What the task asks: Each line of the records containing "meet" is to be copied out and returned.

Data supplied:

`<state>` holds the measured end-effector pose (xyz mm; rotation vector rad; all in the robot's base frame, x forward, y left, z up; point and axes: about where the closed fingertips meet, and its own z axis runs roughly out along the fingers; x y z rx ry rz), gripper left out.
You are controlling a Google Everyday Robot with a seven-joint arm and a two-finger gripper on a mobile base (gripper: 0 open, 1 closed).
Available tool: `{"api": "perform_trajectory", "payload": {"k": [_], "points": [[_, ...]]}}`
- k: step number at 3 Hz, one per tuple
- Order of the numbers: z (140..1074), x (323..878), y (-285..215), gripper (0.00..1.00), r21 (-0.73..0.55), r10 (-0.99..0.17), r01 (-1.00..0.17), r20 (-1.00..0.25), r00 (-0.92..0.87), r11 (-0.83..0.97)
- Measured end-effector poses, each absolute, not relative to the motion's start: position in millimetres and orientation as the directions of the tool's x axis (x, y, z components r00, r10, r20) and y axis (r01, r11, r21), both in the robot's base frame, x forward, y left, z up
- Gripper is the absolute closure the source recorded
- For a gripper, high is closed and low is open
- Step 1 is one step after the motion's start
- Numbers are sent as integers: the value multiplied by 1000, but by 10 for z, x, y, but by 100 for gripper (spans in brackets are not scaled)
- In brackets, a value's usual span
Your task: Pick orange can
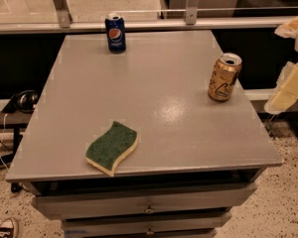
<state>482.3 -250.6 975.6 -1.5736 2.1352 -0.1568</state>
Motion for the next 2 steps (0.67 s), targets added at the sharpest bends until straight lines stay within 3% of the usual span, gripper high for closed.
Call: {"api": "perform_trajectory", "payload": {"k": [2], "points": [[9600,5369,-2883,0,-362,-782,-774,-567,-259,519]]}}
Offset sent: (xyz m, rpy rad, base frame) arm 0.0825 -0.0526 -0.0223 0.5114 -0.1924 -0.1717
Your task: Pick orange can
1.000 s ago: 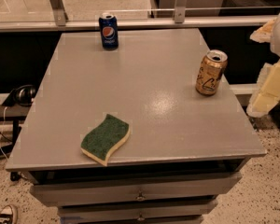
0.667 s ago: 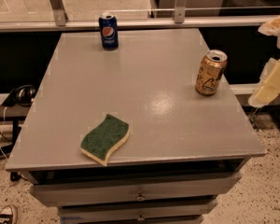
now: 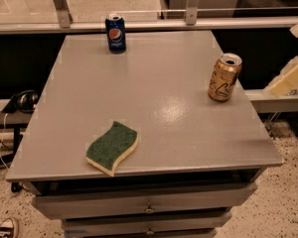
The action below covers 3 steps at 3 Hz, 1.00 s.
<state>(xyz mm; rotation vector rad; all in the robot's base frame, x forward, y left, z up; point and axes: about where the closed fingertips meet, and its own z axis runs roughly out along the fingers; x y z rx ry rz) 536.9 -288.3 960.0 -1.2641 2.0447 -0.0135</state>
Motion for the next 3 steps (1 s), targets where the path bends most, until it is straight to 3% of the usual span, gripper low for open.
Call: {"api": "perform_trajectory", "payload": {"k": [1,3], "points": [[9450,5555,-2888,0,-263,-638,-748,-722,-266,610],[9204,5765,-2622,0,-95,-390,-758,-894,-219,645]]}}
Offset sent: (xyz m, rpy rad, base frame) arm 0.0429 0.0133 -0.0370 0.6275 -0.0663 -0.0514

Output for this task:
`<state>` holds the measured end-effector pose (xyz mm; rotation vector rad; all in the robot's base frame, x forward, y left, z up; point and axes: about where the closed fingertips meet, and its own z axis runs roughly out along the fingers; x y z rx ry rz), gripper left out.
<state>(xyz mm; rotation vector rad; all in the robot's base frame, x forward, y left, z up; point and axes: about where the closed fingertips meet, and its own z axis runs roughly out along the fingers; x y z rx ry rz) 536.9 -288.3 960.0 -1.2641 2.0447 -0.0135</state>

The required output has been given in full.